# PA Tail Docking Legislation



## eaglerock814 (Sep 27, 2005)

Pennsylvania Draft Legislation
Puts Clamps on Tail Docking

A proposed revision of the Pennsylvania Animal Cruelty law makes it illegal for anyone to own or possess a dog or puppy with a docked tail, unless the person can prove that the tail was docked by a licensed veterinarian or has filed an affidavit of proof with a county treasurer that the procedure was done before the law goes into effect. This draft legislation will be presented to the Dog Law Advisory Board this week, prior to being published in The Pennsylvania Bulletin and submitted to the state Legislature.

The proposed law also would apply to nonresidents of Pennsylvania who are passing through the state, or who participate in field trials, dog shows, performance events or hunting here. Several sporting breeds routinely have their tails docked, following breed standards designed to prevent severe tail injuries while hunting, including Brittanys, German shorthaired pointers, cocker spaniels, various breeds of terriers and several others. Many other breeds that customarily have their tails docked are as diverse as Australian shepherds, Yorkshire terriers and rottweilers.

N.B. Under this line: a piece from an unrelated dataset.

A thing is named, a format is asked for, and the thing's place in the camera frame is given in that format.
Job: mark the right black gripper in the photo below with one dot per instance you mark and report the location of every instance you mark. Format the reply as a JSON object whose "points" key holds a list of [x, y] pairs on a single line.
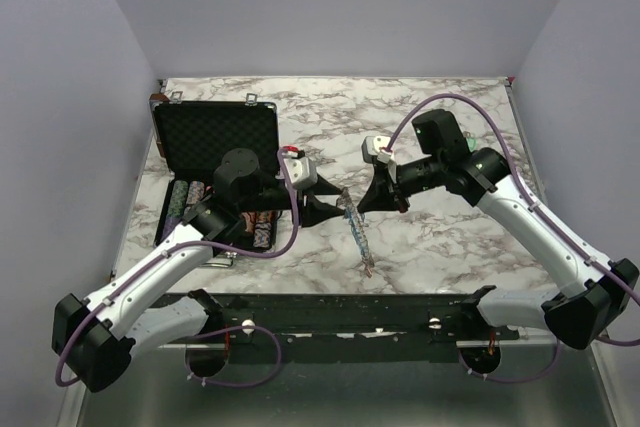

Animal cruelty statutes carry criminal penalties, and in Pennsylvania are enforced by Humane Society officers, county animal control officers and police officers. The proposed legislation also grants power to state dog wardens to enforce all animal cruelty statutes.

The American Sporting Dog Alliance (ASDA) is actively working to oppose this legislation. We need your support and membership right now to show Pennsylvania lawmakers that sporting dog owners are united in opposition to this arbitrary infringement of our rights and breed traditions. Please visit our website to learn about us and join our fight to protect your rights: americansportingdogalliance dot org.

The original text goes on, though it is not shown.